The caretaker of Afghanistan’s only functioning synagogue – and the country’s second-to-last Jew – has died after years of bitter feuding with the only other survivor of a once-thriving community.
Ishaq Levin, aged about 80, died, apparently of natural causes, in his quarters in the small synagogue in Kabul, said his 45-year-old Jewish neighbour, Zebulon Simentov.
The body would soon be flown to Israel for burial at the behest of Levin’s relatives – via Uzbekistan, because Israel and Afghanistan have no diplomatic relations, Interior Ministry spokesman Latfullah Mashal said.
Afghanistan’s Jewish community numbered as many as 40,000 in the late 19th century, after Persian Jews fled forced conversion. But by the mid-20th century, only about 5,000 remained, and most emigrated after Israel’s creation in 1948.
According to Simentov, the last eight or nine families left following the 1979 Soviet invasion.
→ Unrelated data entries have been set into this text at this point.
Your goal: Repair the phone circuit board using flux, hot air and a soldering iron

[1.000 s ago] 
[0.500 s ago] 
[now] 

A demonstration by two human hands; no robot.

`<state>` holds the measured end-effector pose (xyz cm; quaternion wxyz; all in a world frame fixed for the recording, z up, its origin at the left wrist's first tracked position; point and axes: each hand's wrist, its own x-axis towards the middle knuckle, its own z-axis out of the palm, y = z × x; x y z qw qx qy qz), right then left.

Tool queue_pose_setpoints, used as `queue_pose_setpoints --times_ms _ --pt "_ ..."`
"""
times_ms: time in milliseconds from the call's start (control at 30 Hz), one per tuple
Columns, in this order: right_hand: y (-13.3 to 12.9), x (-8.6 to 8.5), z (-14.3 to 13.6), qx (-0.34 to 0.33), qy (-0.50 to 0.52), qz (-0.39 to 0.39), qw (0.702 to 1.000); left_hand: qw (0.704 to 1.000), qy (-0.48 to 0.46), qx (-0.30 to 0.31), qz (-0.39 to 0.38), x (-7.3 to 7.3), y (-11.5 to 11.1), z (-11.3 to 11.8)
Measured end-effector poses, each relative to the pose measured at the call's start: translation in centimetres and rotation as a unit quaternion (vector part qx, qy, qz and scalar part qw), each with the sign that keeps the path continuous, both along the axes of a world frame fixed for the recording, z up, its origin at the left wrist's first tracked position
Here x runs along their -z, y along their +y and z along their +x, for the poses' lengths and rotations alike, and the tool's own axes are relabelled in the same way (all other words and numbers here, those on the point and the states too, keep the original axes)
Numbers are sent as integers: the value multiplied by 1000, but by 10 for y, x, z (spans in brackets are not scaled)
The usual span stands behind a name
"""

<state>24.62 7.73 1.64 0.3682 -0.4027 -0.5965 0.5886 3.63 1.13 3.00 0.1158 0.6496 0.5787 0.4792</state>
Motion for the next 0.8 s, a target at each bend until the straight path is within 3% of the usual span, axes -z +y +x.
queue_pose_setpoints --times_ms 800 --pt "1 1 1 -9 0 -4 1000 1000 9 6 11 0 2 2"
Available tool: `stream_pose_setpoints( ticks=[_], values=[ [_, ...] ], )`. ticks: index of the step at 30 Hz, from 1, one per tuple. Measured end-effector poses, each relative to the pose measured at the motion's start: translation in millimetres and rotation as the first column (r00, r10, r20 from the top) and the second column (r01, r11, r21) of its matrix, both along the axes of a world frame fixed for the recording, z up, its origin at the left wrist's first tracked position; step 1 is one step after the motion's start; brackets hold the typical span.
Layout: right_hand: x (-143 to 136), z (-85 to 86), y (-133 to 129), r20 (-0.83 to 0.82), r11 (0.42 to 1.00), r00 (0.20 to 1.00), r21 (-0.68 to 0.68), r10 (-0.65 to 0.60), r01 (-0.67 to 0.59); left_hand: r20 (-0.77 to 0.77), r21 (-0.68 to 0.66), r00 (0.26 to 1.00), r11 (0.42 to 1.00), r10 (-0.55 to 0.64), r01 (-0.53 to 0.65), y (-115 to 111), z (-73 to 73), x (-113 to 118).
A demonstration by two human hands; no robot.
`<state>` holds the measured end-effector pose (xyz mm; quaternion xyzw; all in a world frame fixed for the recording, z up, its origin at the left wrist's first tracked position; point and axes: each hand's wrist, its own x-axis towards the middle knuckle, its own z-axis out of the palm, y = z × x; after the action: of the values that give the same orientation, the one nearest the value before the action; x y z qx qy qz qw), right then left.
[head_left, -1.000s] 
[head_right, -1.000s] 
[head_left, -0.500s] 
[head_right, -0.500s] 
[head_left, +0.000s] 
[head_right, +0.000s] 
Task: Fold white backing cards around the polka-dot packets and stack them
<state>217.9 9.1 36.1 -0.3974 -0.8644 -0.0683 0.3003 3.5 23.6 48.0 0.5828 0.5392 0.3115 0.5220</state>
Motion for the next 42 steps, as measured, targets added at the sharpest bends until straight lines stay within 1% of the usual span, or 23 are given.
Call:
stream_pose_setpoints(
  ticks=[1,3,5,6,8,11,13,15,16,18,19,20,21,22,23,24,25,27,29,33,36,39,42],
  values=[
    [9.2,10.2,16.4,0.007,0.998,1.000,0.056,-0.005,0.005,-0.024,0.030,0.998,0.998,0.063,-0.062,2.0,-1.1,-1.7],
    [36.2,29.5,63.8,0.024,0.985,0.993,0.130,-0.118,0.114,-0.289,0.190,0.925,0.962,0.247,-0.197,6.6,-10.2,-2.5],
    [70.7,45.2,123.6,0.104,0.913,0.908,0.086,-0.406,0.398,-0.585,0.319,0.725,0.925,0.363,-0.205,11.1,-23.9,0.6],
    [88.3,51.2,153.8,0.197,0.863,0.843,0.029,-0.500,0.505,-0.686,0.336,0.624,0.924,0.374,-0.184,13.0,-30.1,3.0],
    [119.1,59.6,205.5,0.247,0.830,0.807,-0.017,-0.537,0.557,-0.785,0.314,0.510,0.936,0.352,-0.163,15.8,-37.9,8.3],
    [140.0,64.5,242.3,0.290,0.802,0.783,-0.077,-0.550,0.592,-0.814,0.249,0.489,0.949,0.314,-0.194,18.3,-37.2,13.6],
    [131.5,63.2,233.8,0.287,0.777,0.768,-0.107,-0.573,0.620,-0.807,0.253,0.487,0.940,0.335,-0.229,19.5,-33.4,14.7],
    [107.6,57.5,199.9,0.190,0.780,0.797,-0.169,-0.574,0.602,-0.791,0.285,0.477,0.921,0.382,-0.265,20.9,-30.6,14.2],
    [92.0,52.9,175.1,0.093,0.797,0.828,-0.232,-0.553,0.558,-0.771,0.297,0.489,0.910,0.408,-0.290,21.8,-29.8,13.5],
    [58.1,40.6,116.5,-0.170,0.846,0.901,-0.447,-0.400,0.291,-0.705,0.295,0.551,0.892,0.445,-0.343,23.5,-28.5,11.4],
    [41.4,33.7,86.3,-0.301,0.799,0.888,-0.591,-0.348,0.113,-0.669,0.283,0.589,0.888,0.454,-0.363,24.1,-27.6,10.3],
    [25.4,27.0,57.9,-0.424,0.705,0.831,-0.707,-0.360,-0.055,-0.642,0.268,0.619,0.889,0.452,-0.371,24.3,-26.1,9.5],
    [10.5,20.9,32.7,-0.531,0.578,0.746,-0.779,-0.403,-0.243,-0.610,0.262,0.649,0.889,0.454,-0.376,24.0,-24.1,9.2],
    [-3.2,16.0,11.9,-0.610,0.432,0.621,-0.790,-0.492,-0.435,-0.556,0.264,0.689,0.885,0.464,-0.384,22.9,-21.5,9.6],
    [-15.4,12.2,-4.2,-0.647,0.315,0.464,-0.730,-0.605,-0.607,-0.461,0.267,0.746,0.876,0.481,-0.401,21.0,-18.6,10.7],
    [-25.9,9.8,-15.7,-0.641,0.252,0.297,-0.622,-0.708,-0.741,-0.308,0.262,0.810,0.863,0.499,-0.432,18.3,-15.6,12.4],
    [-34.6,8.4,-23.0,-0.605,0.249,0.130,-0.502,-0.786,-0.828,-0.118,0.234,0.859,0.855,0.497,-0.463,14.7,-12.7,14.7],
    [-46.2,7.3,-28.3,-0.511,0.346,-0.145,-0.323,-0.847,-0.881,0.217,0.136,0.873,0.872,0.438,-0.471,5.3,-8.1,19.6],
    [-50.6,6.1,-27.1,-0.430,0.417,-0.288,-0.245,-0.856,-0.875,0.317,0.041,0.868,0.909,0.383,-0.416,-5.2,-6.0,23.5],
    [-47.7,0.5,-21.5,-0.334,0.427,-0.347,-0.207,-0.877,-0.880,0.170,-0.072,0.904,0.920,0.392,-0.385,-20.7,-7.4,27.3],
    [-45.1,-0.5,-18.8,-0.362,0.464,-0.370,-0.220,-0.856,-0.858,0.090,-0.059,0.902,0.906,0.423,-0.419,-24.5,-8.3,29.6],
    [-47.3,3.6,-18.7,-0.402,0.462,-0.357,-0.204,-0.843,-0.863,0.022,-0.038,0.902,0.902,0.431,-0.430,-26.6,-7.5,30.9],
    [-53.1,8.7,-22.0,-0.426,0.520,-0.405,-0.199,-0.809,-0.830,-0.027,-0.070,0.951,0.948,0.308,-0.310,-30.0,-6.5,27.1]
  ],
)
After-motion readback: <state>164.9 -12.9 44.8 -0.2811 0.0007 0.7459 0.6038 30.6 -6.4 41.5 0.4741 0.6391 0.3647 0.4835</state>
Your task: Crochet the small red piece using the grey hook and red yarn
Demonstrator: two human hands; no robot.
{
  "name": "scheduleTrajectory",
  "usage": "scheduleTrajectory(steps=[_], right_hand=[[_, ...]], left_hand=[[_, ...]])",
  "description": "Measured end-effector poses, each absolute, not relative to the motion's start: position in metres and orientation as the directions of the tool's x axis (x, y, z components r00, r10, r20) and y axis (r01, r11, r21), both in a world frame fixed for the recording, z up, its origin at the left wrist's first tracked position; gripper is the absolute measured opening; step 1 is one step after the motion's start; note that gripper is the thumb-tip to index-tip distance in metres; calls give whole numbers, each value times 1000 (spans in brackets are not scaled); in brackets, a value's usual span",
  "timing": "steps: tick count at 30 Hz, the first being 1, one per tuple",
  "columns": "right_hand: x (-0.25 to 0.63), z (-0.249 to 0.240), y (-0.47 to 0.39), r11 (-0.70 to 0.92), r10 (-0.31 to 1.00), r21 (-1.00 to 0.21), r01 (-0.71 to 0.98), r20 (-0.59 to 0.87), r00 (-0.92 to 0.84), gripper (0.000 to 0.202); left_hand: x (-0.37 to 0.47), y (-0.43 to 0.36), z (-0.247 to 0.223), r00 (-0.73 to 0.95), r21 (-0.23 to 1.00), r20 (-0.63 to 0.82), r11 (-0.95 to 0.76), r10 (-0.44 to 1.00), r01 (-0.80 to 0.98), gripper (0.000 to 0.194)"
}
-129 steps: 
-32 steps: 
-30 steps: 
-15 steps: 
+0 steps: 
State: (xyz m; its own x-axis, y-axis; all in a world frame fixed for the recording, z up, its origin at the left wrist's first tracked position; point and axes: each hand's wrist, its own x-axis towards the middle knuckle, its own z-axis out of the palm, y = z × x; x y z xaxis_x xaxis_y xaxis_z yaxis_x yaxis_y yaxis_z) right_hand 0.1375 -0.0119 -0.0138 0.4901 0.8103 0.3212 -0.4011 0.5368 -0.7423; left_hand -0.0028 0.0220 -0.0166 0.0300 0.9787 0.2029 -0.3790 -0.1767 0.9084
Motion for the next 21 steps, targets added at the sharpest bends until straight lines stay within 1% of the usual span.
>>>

But Levin – the synagogue’s shamash, or caretaker – stayed on, even through the repressive rule of the Taliban.
Simentov said he took up residence in the synagogue, built around a concrete courtyard in the centre of the city, after returning from Turkmenistan in 1992 to deal in carpets, but quickly fell out with the older man.
Before his death, Levin told reporters he had been jailed and beaten under the Taliban, and denounced Simentov for claiming he had converted to Islam in a bid to take possession of the synagogue.
But Simentov insists he too was jailed and beaten after Levin told the Taliban he was an Israeli spy.
He also blames Levin for the loss of the synagogue’s most sacred treasure – a Torah confiscated by the Taliban. Simentov says Levin wanted to sell the holy book, and provoked the Taliban into taking it by telling Muslim women their fortunes.
Police have said the scroll was in the hands of a former Taliban minister now believed to be incarcerated in the American military prison in Guantanamo Bay.
But the heart of the argument appears to have been control of the synagogue, which includes the two men’s quarters as well as a bare prayer room where the prized Torah was kept.
Simentov produced what he said was a letter from Afghan Jews living in Israel ordering Levin to give the caretakership of the premises. He said he felt no sadness at the passing of his sparring partner.
“He was a very bad man who tried to get me killed,” he said, grinning as he warmed his feet on a diesel-burning stove in his run-down living room. “Now I am the Jew here, I am the boss.”